▶ Instructions to follow
Two lines below mark the span: the one containing "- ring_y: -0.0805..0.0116" and the one containing "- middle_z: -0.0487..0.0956". Set down both, plus every line between, exactly as they stand, and nothing else.

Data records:
********************

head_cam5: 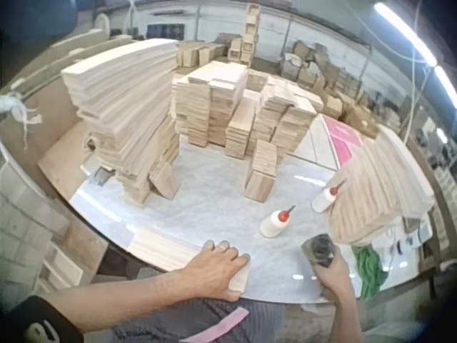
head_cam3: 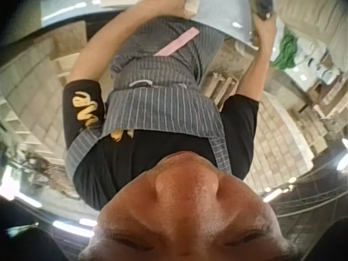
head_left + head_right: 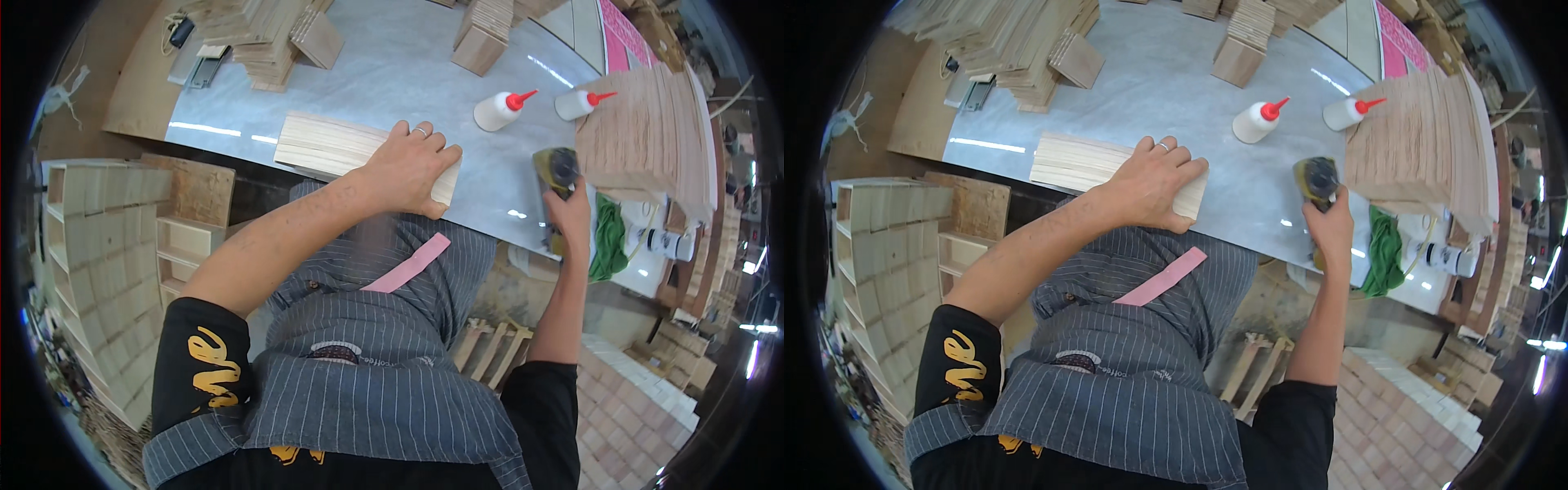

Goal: Assembling small wooden boxes using wood glue and a pneumatic nail gun.

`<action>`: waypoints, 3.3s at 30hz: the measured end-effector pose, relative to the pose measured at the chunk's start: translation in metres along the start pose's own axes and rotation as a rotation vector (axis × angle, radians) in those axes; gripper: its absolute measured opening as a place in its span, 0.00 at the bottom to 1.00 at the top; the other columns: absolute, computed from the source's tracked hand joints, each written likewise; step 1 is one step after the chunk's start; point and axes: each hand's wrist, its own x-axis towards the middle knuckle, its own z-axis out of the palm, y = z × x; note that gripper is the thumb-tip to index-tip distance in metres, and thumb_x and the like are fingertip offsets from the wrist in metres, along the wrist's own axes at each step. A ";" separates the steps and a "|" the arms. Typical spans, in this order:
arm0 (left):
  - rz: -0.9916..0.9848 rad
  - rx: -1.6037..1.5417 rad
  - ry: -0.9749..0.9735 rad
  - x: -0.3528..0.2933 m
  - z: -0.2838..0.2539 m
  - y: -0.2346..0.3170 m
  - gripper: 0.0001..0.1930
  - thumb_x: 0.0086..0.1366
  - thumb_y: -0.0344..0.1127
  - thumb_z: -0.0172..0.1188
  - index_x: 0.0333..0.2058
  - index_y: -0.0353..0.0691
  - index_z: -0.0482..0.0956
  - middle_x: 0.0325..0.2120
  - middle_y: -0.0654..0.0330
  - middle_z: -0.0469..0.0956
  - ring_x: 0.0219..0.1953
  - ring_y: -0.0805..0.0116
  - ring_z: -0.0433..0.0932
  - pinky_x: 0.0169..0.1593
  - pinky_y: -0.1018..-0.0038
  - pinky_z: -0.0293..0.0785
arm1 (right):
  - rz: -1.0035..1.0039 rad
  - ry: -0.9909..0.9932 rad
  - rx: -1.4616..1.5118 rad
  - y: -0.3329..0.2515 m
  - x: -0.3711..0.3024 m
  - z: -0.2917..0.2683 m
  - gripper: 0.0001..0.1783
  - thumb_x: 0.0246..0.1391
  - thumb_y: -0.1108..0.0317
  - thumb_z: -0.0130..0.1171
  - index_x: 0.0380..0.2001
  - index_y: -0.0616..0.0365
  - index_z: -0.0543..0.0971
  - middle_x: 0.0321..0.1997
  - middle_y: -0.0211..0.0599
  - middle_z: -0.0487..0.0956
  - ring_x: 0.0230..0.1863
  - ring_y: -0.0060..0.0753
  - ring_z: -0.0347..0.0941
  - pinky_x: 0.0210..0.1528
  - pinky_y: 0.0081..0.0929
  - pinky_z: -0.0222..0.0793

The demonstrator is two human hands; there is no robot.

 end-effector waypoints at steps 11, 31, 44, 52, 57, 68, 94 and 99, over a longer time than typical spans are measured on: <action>0.028 -0.019 0.045 -0.001 0.006 -0.003 0.36 0.42 0.53 0.72 0.51 0.43 0.78 0.39 0.58 0.78 0.48 0.58 0.74 0.48 0.62 0.65 | -0.472 -0.197 0.001 -0.115 -0.081 -0.060 0.22 0.46 0.67 0.76 0.44 0.66 0.84 0.38 0.37 0.88 0.35 0.24 0.82 0.40 0.26 0.77; 0.025 -0.003 0.064 -0.002 0.007 -0.002 0.37 0.41 0.52 0.72 0.51 0.42 0.78 0.40 0.57 0.78 0.47 0.58 0.75 0.48 0.62 0.66 | -0.391 -0.265 -0.098 -0.133 -0.075 -0.054 0.23 0.46 0.65 0.76 0.45 0.66 0.84 0.39 0.42 0.88 0.39 0.27 0.84 0.44 0.30 0.78; 0.026 -0.012 0.083 -0.004 0.005 -0.002 0.37 0.41 0.52 0.72 0.52 0.41 0.78 0.39 0.57 0.78 0.47 0.58 0.74 0.47 0.63 0.66 | -0.346 -0.291 -0.143 -0.139 -0.077 -0.055 0.23 0.46 0.65 0.76 0.45 0.65 0.84 0.38 0.41 0.87 0.37 0.27 0.84 0.43 0.30 0.78; 0.029 -0.019 0.082 -0.003 0.009 -0.002 0.37 0.41 0.52 0.72 0.52 0.42 0.79 0.39 0.57 0.78 0.47 0.58 0.74 0.47 0.63 0.66 | -0.447 -0.267 -0.068 -0.130 -0.069 -0.052 0.23 0.46 0.66 0.75 0.45 0.64 0.83 0.39 0.41 0.87 0.37 0.26 0.83 0.43 0.29 0.77; 0.028 -0.007 0.063 -0.002 0.006 -0.002 0.38 0.41 0.53 0.73 0.52 0.42 0.78 0.39 0.57 0.78 0.48 0.58 0.74 0.48 0.63 0.66 | -0.338 -0.295 -0.111 -0.127 -0.075 -0.055 0.21 0.46 0.66 0.76 0.44 0.64 0.84 0.37 0.40 0.88 0.36 0.29 0.84 0.42 0.28 0.77; 0.050 -0.007 0.055 -0.001 0.007 -0.005 0.40 0.40 0.54 0.77 0.52 0.44 0.77 0.40 0.58 0.78 0.49 0.58 0.74 0.49 0.62 0.67 | -0.477 -0.335 -0.086 -0.114 -0.101 -0.056 0.19 0.39 0.65 0.78 0.33 0.66 0.85 0.28 0.48 0.85 0.33 0.43 0.86 0.36 0.34 0.78; -0.241 -0.117 0.311 -0.093 -0.066 -0.083 0.62 0.39 0.53 0.82 0.73 0.50 0.57 0.65 0.44 0.65 0.64 0.45 0.66 0.67 0.54 0.62 | -0.357 -0.277 -0.041 -0.127 -0.117 -0.079 0.21 0.45 0.68 0.78 0.42 0.66 0.85 0.39 0.42 0.88 0.39 0.29 0.84 0.45 0.28 0.77; -0.493 -0.517 0.218 -0.161 -0.052 -0.135 0.64 0.41 0.43 0.83 0.75 0.52 0.50 0.70 0.47 0.57 0.63 0.47 0.67 0.61 0.55 0.73 | -0.304 -0.302 -0.091 -0.139 -0.120 -0.079 0.23 0.43 0.67 0.79 0.42 0.67 0.84 0.39 0.42 0.88 0.39 0.30 0.84 0.45 0.29 0.77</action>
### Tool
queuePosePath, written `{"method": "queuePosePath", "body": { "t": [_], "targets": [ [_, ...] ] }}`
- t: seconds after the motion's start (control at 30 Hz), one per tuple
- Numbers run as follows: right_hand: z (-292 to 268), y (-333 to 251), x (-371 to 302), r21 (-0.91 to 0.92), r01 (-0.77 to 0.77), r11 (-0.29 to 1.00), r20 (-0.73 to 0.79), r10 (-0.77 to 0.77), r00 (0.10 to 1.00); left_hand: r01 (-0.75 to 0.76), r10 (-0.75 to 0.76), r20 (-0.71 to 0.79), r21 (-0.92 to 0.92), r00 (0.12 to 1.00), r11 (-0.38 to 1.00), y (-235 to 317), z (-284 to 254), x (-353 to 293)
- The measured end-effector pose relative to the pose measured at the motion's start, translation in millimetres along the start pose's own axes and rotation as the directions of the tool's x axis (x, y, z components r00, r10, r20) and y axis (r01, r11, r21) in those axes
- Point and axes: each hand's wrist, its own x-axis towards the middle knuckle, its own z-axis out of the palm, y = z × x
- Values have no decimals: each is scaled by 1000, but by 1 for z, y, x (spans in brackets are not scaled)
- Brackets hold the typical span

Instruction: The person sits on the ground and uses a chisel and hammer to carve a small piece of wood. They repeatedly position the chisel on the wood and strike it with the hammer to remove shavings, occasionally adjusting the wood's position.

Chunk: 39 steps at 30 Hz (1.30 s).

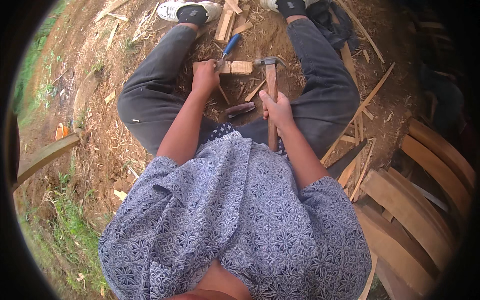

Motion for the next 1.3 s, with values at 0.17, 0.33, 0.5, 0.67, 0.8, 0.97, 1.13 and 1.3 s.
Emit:
{"method": "queuePosePath", "body": {
  "t": [0.17, 0.33, 0.5, 0.67, 0.8, 0.97, 1.13, 1.3],
  "targets": [
    [-2, -1, 3, 155, 29, 988, 81, -42, 996, 581, -114, 622, -628, 775, 518, 23, -37, -7],
    [-1, -12, 15, 199, 114, 973, -35, -109, 993, 656, 81, 734, -646, 674, 390, 65, -99, -63],
    [-3, -22, 37, 345, 171, 923, -85, -150, 985, 464, 354, 691, -700, 630, 542, 66, -97, -95],
    [1, -19, 25, 404, 211, 890, -70, -200, 977, 52, 331, 678, -478, 657, 877, 51, -98, -43],
    [7, -22, 19, 374, 221, 901, -61, -214, 975, -363, 358, 214, -16, 909, 932, 44, -77, 39],
    [16, -25, 10, 445, 210, 870, -55, -208, 977, -384, 312, 275, 266, 909, 884, 32, -40, 113],
    [17, -20, 11, 380, 220, 899, -73, -207, 975, -238, 177, 206, 323, 962, 916, 25, -11, 121],
    [20, -16, 7, 357, 253, 899, -70, -245, 967, -197, 182, 138, 101, 974, 975, 42, -40, 105]
  ]
}}
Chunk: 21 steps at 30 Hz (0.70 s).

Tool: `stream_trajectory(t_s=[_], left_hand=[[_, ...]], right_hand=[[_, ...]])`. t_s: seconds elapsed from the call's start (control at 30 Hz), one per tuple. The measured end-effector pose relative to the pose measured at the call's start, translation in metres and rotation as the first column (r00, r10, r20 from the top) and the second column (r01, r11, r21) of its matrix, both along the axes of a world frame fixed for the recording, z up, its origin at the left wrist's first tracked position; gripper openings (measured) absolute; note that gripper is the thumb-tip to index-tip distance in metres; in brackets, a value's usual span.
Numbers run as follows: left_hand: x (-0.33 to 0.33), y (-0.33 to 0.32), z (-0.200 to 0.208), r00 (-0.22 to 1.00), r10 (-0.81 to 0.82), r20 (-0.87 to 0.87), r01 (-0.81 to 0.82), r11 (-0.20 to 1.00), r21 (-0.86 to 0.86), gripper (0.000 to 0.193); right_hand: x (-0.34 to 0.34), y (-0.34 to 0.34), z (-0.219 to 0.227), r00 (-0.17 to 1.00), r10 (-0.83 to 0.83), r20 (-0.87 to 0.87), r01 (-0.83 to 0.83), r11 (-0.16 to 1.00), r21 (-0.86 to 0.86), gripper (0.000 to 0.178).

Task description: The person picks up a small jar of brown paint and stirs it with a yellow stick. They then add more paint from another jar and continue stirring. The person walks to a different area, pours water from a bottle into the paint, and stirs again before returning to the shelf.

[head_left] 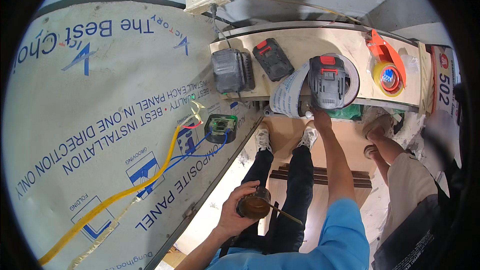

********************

▶ Written solution
  - ring_y: -0.0805..0.0116
  - ring_z: -0.0433..0.0932
  - pinky_x: 0.0169..0.1593
  - pinky_y: -0.1018..-0.0038
  - pinky_z: -0.0293..0.0785
arm1 (right):
  - rz: -1.0035..1.0039 rad
  - ry: -0.9909..0.9932 rad
  - rx: -1.4616..1.5118 rad
  - y: -0.3329..0.2515 m
  - x: -0.3711..0.3024 m
  - z: -0.2917..0.2683 m
  - gripper: 0.0001..0.1783
  - thumb_x: 0.0246..0.1391
  - thumb_y: -0.1108..0.0317
  - thumb_z: -0.0130..0.1171
  - index_x: 0.0380..0.2001
  - index_y: -0.0616..0.0365
  - index_z: -0.0543..0.0971
  - middle_x: 0.0321..0.1997
  - middle_y: -0.0211..0.0599
  - middle_z: -0.0487..0.0956

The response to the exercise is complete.